Re: User-facing aspects of serializable transactions - Mailing list pgsql-hackers

From Greg Stark
Subject Re: User-facing aspects of serializable transactions
Date
Msg-id 4136ffa0906020802t766fc88ak223064a172eade5@mail.gmail.com
Whole thread Raw
In response to Re: User-facing aspects of serializable transactions  ("Kevin Grittner" <Kevin.Grittner@wicourts.gov>)
Responses Re: User-facing aspects of serializable transactions  ("Kevin Grittner" <Kevin.Grittner@wicourts.gov>)
List pgsql-hackers
On Tue, Jun 2, 2009 at 2:44 PM, Kevin Grittner
<Kevin.Grittner@wicourts.gov> wrote:
>
>> Even in your environment I could easily imagine, say, a monthly job
> to
>> delete all records older than 3 months. That job could take hours or
>> even days. It would be pretty awful for it to end up needing to be
>> retried.

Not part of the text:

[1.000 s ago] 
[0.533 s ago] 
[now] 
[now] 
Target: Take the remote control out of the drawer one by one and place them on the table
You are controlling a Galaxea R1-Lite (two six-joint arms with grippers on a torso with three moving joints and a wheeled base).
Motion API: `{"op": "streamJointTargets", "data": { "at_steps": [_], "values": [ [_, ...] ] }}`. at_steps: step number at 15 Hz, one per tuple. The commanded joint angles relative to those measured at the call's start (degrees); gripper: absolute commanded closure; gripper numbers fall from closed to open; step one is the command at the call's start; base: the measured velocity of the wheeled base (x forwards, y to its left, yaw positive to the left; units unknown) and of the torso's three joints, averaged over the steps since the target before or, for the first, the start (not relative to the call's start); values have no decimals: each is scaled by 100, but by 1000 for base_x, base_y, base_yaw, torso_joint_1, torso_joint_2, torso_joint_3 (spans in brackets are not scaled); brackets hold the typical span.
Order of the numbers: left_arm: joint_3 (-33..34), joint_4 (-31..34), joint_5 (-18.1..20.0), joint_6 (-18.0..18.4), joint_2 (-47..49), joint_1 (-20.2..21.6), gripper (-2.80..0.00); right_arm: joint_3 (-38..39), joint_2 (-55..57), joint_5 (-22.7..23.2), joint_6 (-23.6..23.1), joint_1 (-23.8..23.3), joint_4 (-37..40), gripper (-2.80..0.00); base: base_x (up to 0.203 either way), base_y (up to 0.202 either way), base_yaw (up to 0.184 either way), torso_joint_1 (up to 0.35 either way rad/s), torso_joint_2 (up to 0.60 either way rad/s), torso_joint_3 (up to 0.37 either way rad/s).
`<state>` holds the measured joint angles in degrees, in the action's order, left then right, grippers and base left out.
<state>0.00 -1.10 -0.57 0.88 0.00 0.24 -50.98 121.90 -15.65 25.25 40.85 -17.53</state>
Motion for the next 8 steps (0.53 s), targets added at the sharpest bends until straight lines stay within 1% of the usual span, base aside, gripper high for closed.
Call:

All I'm saying is that if you establish a policy -- perhaps
>> enforced using views -- that no queries are allowed to access
> records
>> older than 3 months you shouldn't have to worry that you'll get a
>> spurious serialization failure working with those records.
>
> You have totally lost me.  We have next to nothing which can be
> deleted after three months.  We have next to nothing which we get to
> decide is deletable.

That's reassuring for a courts system.

But i said "I could easily imagine". The point was that even in a big
complex system with thousands of queries being constantly modified by
hundreds of people, it's possible there might be some baseline rules.
Those rules can even be enforced using tools like views. So it's not
true that no programmer could ever expect that they've written their
code to ensure there's no risk of serialization failures.